Your assignment
Images are not part of the copy; write out the rest of the data exactly as given.

Given material
====

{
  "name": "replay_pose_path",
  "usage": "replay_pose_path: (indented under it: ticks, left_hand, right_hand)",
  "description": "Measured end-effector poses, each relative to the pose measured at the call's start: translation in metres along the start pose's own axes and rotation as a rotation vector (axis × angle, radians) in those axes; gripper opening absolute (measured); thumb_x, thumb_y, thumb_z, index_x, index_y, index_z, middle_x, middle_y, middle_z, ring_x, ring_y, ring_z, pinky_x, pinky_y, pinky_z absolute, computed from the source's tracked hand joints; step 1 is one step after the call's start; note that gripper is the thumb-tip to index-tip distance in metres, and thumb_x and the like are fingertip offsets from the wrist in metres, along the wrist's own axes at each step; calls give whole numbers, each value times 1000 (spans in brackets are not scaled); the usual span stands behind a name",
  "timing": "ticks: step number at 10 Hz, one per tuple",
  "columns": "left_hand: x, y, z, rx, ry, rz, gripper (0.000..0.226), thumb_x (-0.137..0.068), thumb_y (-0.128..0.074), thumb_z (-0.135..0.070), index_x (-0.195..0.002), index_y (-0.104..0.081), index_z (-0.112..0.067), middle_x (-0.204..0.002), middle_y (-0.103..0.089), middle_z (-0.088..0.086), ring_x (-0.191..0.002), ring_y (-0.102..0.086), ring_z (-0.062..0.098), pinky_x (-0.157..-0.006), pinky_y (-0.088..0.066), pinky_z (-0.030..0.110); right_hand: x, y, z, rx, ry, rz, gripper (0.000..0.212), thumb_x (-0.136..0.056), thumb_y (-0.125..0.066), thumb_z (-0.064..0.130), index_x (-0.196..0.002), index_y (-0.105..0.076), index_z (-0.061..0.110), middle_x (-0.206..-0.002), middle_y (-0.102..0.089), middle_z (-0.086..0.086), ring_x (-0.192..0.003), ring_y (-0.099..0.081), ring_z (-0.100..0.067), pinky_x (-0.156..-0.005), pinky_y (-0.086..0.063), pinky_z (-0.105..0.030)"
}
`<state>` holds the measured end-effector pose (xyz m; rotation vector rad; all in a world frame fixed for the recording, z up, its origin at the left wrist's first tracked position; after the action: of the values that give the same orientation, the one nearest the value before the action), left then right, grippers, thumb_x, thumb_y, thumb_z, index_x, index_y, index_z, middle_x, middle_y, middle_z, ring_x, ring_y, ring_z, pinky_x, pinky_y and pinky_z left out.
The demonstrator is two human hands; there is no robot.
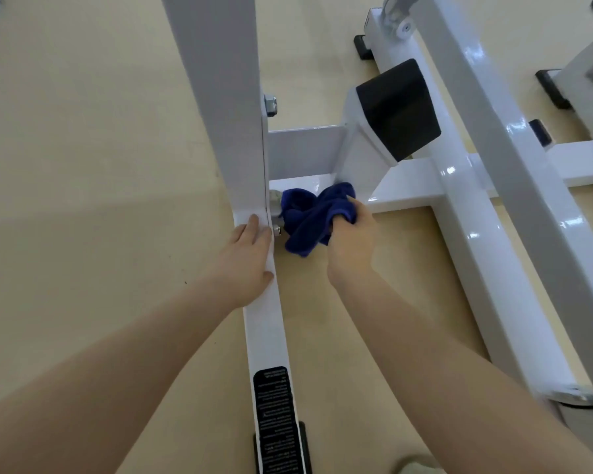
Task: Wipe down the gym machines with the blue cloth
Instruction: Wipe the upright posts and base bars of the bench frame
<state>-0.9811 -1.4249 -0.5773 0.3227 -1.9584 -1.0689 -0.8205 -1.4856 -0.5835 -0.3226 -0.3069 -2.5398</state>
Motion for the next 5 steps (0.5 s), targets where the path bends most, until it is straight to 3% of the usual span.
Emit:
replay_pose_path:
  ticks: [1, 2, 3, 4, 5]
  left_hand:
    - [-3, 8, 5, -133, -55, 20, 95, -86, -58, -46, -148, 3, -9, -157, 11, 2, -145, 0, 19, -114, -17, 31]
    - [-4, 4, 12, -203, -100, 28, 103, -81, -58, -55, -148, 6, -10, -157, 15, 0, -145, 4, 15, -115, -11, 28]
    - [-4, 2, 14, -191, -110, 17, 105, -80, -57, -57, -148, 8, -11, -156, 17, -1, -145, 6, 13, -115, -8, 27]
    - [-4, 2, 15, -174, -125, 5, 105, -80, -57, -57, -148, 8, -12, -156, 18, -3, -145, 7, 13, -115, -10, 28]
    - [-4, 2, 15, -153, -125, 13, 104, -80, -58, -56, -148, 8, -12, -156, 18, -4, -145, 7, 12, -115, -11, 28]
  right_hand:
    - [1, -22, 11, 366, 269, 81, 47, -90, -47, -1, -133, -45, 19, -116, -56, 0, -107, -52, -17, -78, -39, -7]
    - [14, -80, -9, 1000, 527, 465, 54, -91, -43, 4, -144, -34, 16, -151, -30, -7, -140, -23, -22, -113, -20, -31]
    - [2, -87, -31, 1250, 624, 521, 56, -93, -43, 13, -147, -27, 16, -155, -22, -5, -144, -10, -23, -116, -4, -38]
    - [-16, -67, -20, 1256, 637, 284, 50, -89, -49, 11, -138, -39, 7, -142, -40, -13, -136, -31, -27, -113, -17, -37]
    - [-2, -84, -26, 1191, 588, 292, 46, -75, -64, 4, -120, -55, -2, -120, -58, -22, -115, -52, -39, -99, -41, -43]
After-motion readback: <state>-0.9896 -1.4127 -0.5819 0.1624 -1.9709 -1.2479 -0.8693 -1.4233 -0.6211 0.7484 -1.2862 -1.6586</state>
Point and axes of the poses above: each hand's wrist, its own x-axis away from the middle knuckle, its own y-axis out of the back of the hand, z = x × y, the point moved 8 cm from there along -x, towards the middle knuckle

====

Answer box
{
  "name": "replay_pose_path",
  "usage": "replay_pose_path: (indented under it: ticks, left_hand, right_hand)",
  "description": "Measured end-effector poses, each relative to the pose measured at the call's start: translation in metres along the start pose's own axes and rotation as a rotation vector (axis × angle, radians) in those axes; gripper opening absolute (measured); thumb_x, thumb_y, thumb_z, index_x, index_y, index_z, middle_x, middle_y, middle_z, ring_x, ring_y, ring_z, pinky_x, pinky_y, pinky_z absolute, computed from the source's tracked hand joints; step 1 is one step after the call's start; note that gripper is the thumb-tip to index-tip distance in metres, and thumb_x and the like are fingertip offsets from the wrist in metres, along the wrist's own axes at each step; calls give whole numbers, each value times 1000 (spans in brackets are not scaled); the usual span stands behind a name",
  "timing": "ticks: step number at 10 Hz, one per tuple",
  "columns": "left_hand: x, y, z, rx, ry, rz, gripper (0.000..0.226), thumb_x (-0.137..0.068), thumb_y (-0.128..0.074), thumb_z (-0.135..0.070), index_x (-0.195..0.002), index_y (-0.104..0.081), index_z (-0.112..0.067), middle_x (-0.204..0.002), middle_y (-0.103..0.089), middle_z (-0.088..0.086), ring_x (-0.191..0.002), ring_y (-0.102..0.086), ring_z (-0.062..0.098), pinky_x (-0.157..-0.006), pinky_y (-0.088..0.066), pinky_z (-0.030..0.110); right_hand: x, y, z, rx, ry, rz, gripper (0.000..0.212), thumb_x (-0.136..0.056), thumb_y (-0.125..0.066), thumb_z (-0.064..0.130), index_x (-0.196..0.002), index_y (-0.105..0.076), index_z (-0.061..0.110), middle_x (-0.206..-0.002), middle_y (-0.102..0.089), middle_z (-0.086..0.086), ring_x (-0.192..0.003), ring_y (-0.099..0.081), ring_z (-0.100..0.067), pinky_x (-0.156..-0.005), pinky_y (-0.086..0.063), pinky_z (-0.105..0.030)"
}
`<state>` holds the measured end-effector pose (xyz m; rotation vector rad; all in a world frame fixed for the recording, z up, its origin at the left wrist's first tracked position; after the action: of the values that give the same orientation, the one nearest the value before the action), left then right, grippers, thumb_x, thumb_y, thumb_z, index_x, index_y, index_z, middle_x, middle_y, middle_z, ring_x, ring_y, ring_z, pinky_x, pinky_y and pinky_z left out.
The demonstrator is two human hands; there is no robot.
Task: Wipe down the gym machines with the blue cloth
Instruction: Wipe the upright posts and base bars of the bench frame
<state>-0.9811 -1.4249 -0.5773 0.3227 -1.9584 -1.0689 -0.8205 -1.4856 -0.5835 -0.3226 -0.3069 -2.5398</state>
Motion for the next 5 steps (0.5 s), targets where the path bends most, until it is straight to 3% of the usual span.
Emit:
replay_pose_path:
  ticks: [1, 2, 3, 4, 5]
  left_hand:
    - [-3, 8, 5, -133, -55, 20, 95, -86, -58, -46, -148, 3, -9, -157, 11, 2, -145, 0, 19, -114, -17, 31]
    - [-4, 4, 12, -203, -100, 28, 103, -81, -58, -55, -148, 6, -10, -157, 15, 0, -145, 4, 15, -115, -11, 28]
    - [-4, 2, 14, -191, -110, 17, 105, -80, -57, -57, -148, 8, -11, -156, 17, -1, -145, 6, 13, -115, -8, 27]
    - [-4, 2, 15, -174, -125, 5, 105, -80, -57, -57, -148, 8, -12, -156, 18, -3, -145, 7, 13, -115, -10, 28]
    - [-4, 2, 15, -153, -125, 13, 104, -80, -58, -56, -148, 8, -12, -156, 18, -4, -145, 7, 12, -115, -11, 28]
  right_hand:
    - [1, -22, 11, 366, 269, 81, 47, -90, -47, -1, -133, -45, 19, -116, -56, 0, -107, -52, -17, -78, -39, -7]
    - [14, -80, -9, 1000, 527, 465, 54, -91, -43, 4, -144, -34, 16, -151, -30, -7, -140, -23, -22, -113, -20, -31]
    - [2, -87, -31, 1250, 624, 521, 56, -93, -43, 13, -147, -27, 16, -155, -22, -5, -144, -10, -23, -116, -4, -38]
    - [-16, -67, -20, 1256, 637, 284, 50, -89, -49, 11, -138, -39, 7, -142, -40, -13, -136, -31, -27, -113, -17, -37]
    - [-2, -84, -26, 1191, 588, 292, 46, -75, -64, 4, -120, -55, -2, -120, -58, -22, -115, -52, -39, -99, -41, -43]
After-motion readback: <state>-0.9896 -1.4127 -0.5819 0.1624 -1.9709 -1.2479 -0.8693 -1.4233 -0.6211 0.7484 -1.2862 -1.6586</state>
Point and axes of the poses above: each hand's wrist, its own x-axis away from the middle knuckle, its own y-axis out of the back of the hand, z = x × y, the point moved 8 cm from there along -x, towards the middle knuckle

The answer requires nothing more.